Güncelleme Tarihi:
Dışişleri Bakanı Hakan Fidan, Fransa merkezli yayın kuruluşu France 24 kanalına güncel meselelere ilişkin değerlendirmelerde bulundu.
Üst düzey ABD heyetinin Şam’daki yeni yönetimle bir araya gelmesinin önemine ilişkin soruya Fidan, “Amerikalı yetkililerden önce bazı Avrupa ülkelerinin ve uluslararası kuruluşların temsilcileri de Şam’ı ziyaret etti. Şam’daki yeni yönetimle temas kurulmakta olduğunu görüyoruz. Bu, önemli bir gelişme” yanıtını verdi.
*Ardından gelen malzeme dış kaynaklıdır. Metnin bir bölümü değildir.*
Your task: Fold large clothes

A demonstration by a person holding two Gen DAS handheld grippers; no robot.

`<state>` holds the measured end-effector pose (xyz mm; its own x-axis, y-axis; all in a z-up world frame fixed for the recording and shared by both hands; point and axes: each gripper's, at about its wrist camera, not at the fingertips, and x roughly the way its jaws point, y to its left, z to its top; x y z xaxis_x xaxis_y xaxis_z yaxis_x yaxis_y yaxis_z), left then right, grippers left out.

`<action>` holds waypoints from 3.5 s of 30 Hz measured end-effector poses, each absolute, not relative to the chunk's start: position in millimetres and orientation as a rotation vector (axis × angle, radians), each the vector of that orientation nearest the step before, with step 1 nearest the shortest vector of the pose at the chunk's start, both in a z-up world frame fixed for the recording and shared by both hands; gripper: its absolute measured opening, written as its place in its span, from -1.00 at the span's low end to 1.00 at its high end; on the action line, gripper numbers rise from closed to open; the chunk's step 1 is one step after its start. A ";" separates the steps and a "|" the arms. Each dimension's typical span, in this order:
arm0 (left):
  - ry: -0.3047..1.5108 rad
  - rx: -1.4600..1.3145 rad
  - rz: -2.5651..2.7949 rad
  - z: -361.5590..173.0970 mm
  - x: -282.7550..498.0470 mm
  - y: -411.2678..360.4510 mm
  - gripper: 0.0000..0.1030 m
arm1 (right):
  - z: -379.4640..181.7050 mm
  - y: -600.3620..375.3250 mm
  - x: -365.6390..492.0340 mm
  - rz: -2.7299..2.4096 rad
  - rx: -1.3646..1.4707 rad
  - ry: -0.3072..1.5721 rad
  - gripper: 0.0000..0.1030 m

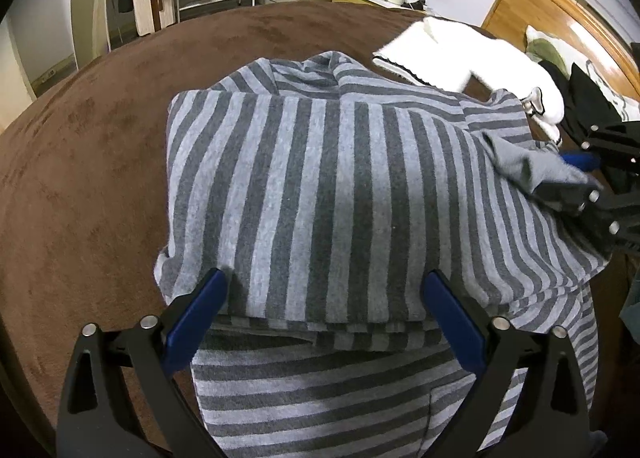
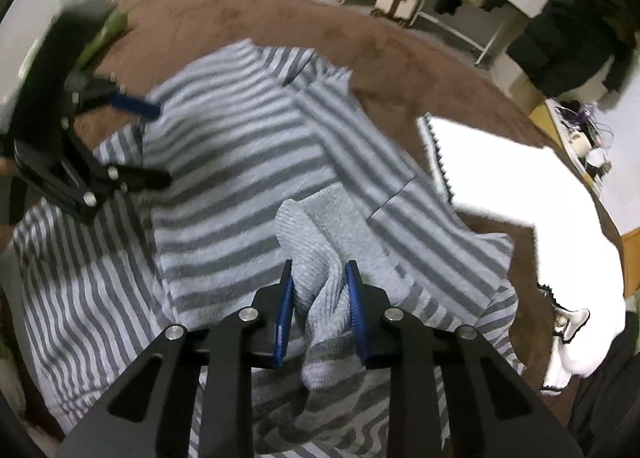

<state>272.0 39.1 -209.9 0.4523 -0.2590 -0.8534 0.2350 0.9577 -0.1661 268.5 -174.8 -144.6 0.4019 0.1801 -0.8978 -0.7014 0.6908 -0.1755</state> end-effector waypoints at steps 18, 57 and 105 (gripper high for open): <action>1.113 -0.069 -0.185 -214.9 281.2 68.7 -0.89 | -66.8 -266.7 250.6 0.284 -0.220 0.804 -0.55; 1.114 -0.028 -0.248 -196.3 269.6 28.9 0.11 | -187.6 -323.9 257.5 0.355 -0.063 1.146 0.01; 0.965 -0.029 -0.175 -157.1 233.4 53.0 0.87 | -120.8 -314.8 210.2 0.264 -0.072 0.889 0.36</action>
<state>233.4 53.0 -157.1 0.5566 -0.1610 -0.8151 0.1351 0.9855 -0.1024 210.2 -314.8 -120.8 0.6004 0.1978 -0.7748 -0.2569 0.9653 0.0473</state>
Bakan Fidan, “Şam’ı ziyaret etmeyi ve HTŞ lideriyle görüşmeyi planlıyor musunuz?” sorusunu da “Evet, Şam’daki yeni yönetimle bir araya gelmeyi planlıyorum” diye cevapladı. Heyet Tahrir Şam’ın (HTŞ) Türkiye’nin terör listesinden neden çıkarılmadığına ilişkin de “Bizim onları listeye almamız, BM listesiyle alakalı bir konu. BM Güvenlik Konseyi kararlarına tabii ki uyuyoruz ama şimdi hukuki boyut ile fiili boyutun birbiriyle çeliştiği farklı bir durum var” dedi. HTŞ’nin son 10 yılda fiiliyatta herhangi bir terör faaliyeti içinde olduğunu görmediklerini de belirterek, “Bu, sadece bizim değil Batılı istihbarat örgütlerinin de tespit ettiği bir husus” değerlendirmesini yaptı.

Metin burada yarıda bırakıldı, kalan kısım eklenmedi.